Flautist Lina Andonovska added her thoughts on the process of maintaining unity when playing with electronics within the ensemble. “It's important not to think of it as an afterthought, but instead as a very populated part of the piece,” she said. “We listen to the electronic parts together in rehearsal and we notice the parts where things purposefully don’t line up. From that we find ways to intentionally play off of it. It's about action and time; the longer notes and sustained passages are the residuals of the thing that happens at one moment.”
Eighth Blackbird members shared their insights and expertise with individual BYU music students through six masterclasses—one with each instrumentalist in the group. In the last day of classes, Matthew Duvall observed and gave feedback to student percussionists, Anna Judd and Michael Memmott.
Matt Coleman, the hosting percussion professor, said, “Matthew’s masterclass was a deep dive into the overarching artistic aspects of percussion.”
After asking the students’ names, Duvall asked about intended audiences for their performances. In response to Judd’s performance, Duvall complimented her taste in repertoire, talked a bit about her instrument arrangement and asked her to draw the narrative of the piece on a nearby chalkboard.

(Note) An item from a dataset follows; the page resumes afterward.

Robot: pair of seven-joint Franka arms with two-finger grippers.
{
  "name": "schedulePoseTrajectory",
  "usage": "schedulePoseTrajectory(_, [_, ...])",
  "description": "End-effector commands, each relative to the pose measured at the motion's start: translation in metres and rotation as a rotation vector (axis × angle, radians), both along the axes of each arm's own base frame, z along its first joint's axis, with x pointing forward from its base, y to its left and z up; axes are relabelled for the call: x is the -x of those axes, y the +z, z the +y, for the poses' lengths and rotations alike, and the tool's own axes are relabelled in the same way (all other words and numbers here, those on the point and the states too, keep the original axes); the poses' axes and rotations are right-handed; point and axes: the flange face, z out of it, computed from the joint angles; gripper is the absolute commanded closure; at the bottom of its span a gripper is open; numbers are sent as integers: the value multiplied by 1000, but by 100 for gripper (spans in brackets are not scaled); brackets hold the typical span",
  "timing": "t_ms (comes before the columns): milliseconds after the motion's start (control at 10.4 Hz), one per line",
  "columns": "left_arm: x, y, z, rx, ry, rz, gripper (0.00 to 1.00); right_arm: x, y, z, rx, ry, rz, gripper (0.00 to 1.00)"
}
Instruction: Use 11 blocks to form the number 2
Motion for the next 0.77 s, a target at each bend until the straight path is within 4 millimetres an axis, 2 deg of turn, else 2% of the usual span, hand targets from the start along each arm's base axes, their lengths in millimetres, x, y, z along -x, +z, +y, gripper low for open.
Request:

“Cool,” Duvall said. “This is what I heard.” He drew and then commented his picture was “flatter,” recommending a more “apparent descent” to communicate her intent in the piece. He said after mastering the technical aspects of the piece, “inhabiting the characters” of the sections would mean a strong emotional presence during the concert.
With Memmott, Duvall discussed how the piece was a “sound conversation” and was played in a way that was “spacious,” which created a sense of exchanging ideas. He talked about taking risks during practice to discover the difference between “loud” and “bombastic.” He then demonstrated his shimmering interpretation of “Reflections on the Nature of Water.” In his instruction, Duvall continued to challenge performance conventions with a reverence for the composition. He created the expression “phrasing the resonance” while instructing Memmott and talked about being interpretive with tempo blocks.
Through his master class, Duvall taught the students these and other techniques that Eighth Blackbird utilizes in creating and performing music. Overall, Coleman said, “Students came away with a new understanding of their responsibilities as performers.”